* **Exercise description**: Your task is to copy each line in the listing that includes the word "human".

* **Data shown**:

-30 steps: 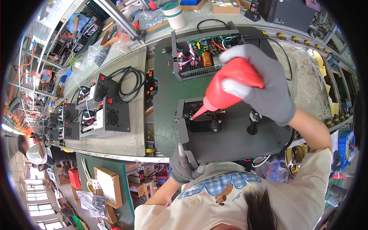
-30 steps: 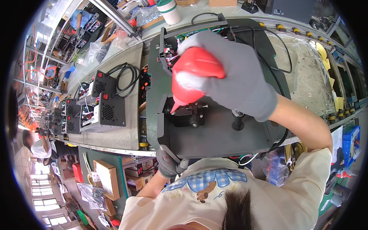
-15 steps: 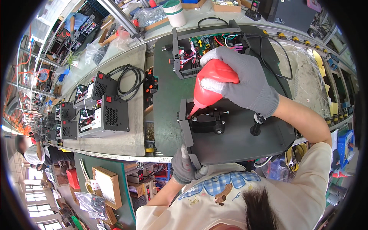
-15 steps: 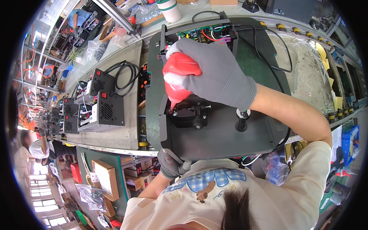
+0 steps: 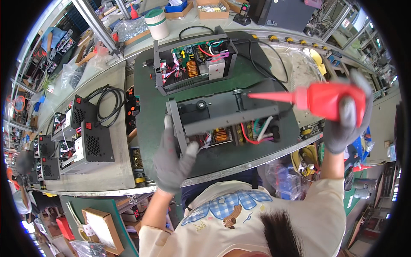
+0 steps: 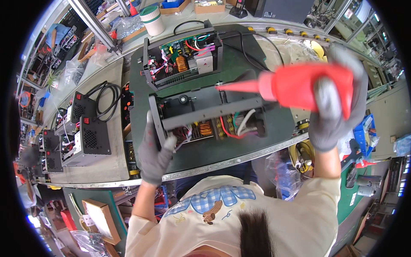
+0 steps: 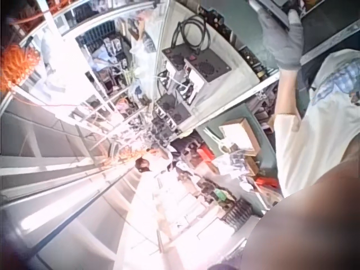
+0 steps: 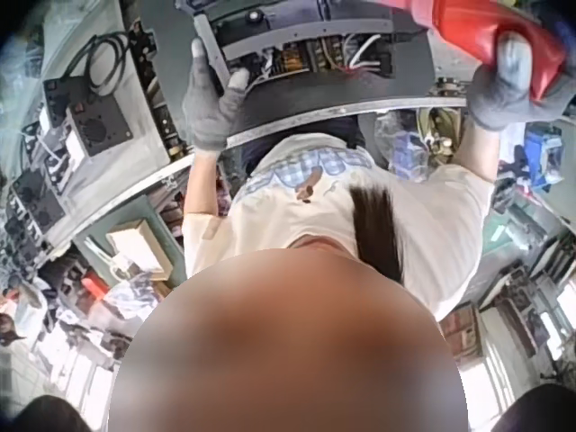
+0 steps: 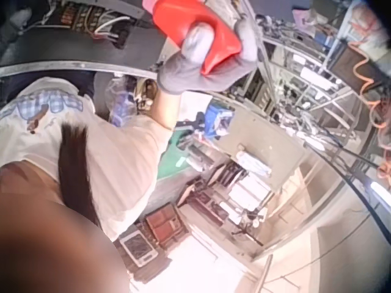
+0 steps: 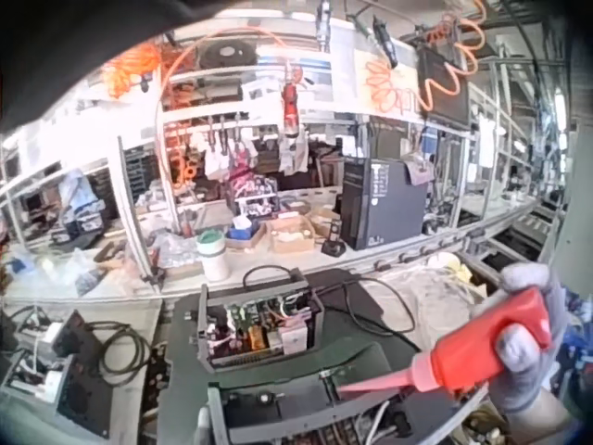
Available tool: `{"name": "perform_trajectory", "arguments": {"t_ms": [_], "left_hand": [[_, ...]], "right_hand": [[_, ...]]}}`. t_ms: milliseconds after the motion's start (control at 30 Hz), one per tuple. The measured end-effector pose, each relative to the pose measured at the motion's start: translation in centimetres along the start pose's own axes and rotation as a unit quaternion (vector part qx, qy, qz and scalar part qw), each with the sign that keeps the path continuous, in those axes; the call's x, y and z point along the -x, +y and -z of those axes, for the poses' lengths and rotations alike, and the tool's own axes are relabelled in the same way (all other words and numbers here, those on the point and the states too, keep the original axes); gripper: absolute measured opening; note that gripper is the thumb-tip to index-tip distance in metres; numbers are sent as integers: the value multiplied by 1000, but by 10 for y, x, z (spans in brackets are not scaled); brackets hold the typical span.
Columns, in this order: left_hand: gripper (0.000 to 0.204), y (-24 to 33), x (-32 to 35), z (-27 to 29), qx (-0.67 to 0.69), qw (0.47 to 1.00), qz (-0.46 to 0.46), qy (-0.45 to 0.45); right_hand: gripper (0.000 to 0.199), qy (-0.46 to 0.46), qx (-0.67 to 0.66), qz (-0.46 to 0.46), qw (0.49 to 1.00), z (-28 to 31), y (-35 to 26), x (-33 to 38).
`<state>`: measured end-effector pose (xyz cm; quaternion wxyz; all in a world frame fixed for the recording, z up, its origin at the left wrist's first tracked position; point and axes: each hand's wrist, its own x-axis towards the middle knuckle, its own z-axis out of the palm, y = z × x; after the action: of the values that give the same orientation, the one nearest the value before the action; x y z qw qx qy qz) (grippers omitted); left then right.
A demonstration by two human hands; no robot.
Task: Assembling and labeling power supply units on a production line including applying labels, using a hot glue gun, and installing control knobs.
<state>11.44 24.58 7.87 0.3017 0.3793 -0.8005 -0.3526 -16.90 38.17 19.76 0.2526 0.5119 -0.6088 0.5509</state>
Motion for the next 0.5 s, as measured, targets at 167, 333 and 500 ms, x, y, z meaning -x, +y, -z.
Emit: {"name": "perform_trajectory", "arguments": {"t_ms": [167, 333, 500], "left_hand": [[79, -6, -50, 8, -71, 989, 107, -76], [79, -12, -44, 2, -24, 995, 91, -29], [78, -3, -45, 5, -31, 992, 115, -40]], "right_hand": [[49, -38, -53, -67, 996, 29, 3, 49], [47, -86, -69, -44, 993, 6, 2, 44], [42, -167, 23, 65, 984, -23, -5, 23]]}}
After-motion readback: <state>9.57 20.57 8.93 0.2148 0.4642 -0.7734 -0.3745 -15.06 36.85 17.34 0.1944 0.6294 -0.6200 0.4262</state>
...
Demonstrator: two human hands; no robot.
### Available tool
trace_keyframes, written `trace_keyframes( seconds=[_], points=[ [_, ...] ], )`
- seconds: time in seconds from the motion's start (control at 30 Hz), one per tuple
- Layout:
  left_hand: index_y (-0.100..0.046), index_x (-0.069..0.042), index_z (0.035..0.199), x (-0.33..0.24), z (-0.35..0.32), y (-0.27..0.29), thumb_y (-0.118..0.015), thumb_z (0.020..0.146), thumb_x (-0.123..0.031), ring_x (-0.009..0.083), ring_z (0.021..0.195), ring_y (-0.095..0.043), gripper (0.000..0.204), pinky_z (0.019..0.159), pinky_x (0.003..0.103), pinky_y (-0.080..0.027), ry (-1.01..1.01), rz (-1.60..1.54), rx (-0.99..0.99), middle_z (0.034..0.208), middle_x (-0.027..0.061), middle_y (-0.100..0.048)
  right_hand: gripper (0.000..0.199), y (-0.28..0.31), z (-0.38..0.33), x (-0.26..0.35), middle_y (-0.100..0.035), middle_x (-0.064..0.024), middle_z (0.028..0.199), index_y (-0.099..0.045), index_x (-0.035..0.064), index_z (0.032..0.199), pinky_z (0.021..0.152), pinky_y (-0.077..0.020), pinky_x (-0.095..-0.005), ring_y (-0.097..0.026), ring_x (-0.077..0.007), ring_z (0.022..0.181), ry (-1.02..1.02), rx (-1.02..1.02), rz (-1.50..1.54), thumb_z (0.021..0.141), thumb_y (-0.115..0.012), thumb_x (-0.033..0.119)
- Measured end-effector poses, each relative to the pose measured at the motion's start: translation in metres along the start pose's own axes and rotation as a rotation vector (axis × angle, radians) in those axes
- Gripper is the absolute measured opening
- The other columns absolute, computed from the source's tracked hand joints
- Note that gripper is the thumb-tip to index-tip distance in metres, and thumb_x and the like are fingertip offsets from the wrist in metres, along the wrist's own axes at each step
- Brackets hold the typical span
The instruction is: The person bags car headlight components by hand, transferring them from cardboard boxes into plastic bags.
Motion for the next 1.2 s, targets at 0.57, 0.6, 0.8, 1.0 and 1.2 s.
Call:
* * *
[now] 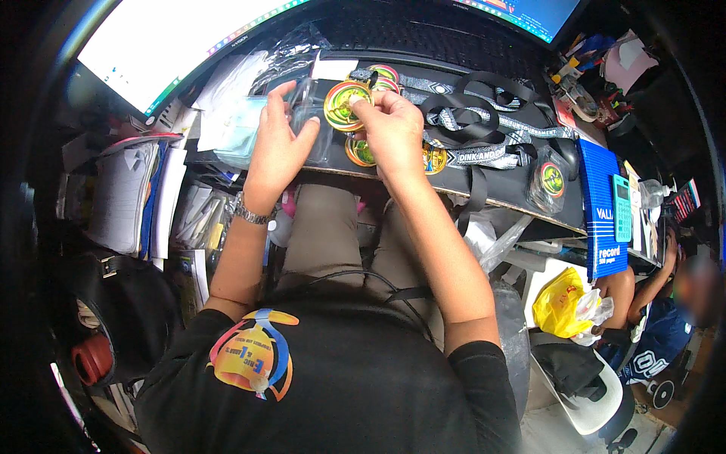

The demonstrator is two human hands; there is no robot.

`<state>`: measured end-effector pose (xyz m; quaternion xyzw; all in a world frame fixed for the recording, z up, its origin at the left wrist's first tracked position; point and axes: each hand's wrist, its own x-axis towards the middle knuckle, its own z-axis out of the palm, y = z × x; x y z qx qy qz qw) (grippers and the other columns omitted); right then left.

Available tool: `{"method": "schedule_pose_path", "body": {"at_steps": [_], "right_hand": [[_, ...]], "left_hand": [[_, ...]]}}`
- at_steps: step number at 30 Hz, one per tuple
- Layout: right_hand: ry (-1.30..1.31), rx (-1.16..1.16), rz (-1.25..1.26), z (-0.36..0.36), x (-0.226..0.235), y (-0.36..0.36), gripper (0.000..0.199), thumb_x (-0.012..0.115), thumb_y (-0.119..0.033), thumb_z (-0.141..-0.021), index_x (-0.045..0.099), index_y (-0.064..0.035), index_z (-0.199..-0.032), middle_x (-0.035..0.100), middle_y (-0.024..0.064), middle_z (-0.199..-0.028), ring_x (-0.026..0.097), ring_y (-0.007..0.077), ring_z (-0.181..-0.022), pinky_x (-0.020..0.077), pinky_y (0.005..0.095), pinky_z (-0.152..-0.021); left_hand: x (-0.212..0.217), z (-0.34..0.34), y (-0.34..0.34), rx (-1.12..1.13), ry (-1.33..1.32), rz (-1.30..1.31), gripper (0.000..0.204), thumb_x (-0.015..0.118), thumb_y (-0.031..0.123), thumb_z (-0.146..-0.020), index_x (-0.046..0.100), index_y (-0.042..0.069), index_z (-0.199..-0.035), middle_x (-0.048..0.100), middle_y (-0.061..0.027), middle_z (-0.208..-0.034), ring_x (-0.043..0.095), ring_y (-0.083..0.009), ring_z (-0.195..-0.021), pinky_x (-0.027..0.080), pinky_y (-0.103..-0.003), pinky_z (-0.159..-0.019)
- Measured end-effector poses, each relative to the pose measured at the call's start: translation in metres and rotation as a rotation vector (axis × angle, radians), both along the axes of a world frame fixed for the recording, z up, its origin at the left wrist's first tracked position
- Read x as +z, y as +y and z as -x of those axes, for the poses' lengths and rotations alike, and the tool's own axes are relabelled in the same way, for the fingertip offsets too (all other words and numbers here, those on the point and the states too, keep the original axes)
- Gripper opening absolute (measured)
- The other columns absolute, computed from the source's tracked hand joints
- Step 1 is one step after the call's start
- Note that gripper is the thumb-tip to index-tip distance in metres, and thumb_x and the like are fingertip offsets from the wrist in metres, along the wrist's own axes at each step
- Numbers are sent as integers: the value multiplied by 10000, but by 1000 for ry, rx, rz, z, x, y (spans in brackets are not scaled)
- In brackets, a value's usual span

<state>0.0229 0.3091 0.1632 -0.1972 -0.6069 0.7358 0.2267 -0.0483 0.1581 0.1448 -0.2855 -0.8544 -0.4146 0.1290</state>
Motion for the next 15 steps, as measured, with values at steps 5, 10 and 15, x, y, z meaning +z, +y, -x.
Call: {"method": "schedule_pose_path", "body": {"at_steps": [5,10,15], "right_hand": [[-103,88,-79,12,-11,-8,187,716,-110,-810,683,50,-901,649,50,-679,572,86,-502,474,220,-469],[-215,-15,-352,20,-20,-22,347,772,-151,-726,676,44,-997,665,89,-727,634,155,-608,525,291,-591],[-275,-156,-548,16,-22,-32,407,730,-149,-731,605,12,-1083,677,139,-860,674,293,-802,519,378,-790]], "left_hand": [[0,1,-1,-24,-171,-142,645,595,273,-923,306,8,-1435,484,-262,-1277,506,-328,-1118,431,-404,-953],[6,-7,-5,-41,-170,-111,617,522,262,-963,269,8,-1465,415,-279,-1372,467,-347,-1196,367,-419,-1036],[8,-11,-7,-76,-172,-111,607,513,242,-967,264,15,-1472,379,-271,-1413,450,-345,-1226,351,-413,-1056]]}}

* **Task result**:
A demonstration by two human hands; no robot.
Demonstrator: two human hands; no robot.
The demonstrator is two human hands; there is no robot.

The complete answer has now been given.